I’ve been barred from the local Mexican restaurant for repeatedly bringing and summoning my waiter with my personal maracas

@AimeeHelene1

“It’s the holidays”
*eats a pizza*

“It’s the holidays”
*eats 3 cheeseburgers*

“It’s the holidays”
*eats my food, your food & a small baby*

@Piecezilla

St Peter reviewing my browser history before I enter Heaven: I see you’ve had a hard time cooking chicken. All of that’s behind you my child

@CaptPinkbeard

Me: Lord, I saw one set of footprints in the sand

Jesus: That was when I carried you my child

Me: No, I mean now. Look – kind of like giant… clawprints?

Jesus: Oh shit he’s back

Me: lol w-

Jesus: [already sprinting away] SAVE YOURSELVES

@AshleyFrankly

Murder hornets? Well, it sounds like a welcome distraction, honestly.

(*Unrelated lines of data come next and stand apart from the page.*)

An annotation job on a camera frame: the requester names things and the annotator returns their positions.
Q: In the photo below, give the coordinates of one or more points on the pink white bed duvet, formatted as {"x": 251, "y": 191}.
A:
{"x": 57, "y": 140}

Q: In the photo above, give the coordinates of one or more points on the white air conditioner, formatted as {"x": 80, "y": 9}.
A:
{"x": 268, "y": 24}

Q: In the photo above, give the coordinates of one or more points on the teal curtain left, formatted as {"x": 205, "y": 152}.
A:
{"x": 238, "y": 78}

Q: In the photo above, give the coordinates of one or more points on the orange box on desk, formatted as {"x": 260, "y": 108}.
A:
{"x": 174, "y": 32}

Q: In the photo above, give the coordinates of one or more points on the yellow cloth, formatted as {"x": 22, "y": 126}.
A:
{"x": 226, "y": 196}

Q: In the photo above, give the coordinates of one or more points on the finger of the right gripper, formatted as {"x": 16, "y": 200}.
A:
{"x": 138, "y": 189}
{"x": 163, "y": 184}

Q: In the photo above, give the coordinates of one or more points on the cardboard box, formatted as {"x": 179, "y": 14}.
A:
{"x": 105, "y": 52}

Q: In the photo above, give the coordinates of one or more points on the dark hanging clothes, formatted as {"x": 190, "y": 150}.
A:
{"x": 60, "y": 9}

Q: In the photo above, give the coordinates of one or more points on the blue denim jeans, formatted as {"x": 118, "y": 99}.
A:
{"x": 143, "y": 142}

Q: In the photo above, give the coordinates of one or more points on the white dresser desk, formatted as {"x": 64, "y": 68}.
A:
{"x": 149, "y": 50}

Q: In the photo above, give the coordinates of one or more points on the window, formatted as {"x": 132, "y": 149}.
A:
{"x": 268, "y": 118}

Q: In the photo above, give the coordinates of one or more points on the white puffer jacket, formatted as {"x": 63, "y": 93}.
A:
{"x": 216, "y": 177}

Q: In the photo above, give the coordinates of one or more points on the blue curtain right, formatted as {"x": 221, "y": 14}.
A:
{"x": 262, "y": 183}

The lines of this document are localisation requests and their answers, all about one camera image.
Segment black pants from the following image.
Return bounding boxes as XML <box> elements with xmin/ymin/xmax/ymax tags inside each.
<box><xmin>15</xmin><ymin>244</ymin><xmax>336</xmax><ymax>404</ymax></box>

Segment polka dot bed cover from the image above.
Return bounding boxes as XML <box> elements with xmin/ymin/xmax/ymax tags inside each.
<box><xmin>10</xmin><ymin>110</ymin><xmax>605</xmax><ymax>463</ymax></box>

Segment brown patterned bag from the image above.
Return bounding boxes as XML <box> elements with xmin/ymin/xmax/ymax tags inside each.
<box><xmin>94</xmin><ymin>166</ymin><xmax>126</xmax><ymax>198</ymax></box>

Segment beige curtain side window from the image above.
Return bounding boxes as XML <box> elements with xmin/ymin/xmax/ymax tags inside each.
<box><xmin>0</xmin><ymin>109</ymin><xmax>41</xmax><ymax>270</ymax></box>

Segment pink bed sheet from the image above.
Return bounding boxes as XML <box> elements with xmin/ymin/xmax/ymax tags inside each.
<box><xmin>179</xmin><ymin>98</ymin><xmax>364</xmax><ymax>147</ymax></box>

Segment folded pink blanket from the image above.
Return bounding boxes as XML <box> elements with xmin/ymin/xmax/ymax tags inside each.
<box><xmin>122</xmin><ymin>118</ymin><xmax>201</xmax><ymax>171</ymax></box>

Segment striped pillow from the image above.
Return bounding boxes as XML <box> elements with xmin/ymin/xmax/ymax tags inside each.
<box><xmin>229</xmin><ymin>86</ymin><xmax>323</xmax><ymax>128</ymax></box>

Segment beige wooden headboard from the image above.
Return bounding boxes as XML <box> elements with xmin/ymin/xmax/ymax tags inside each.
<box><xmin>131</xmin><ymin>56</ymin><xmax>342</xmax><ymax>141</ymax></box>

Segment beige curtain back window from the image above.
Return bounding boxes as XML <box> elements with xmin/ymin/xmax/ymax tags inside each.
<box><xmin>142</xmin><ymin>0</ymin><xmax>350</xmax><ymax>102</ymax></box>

Let’s do it.

@BradBroaddus

I’ve found that nowadays most people don’t like holding hands in public.

Especially if you don’t know them.

@LostCatDog

This doctor once told me eating a bagel was like eating 5 slices of bread and I was like ok, cool, I like bread

@ninjadinosaur1

It doesn’t make sense that there are so many poems about love, but there are no poems about hot, buttery mashed potatoes.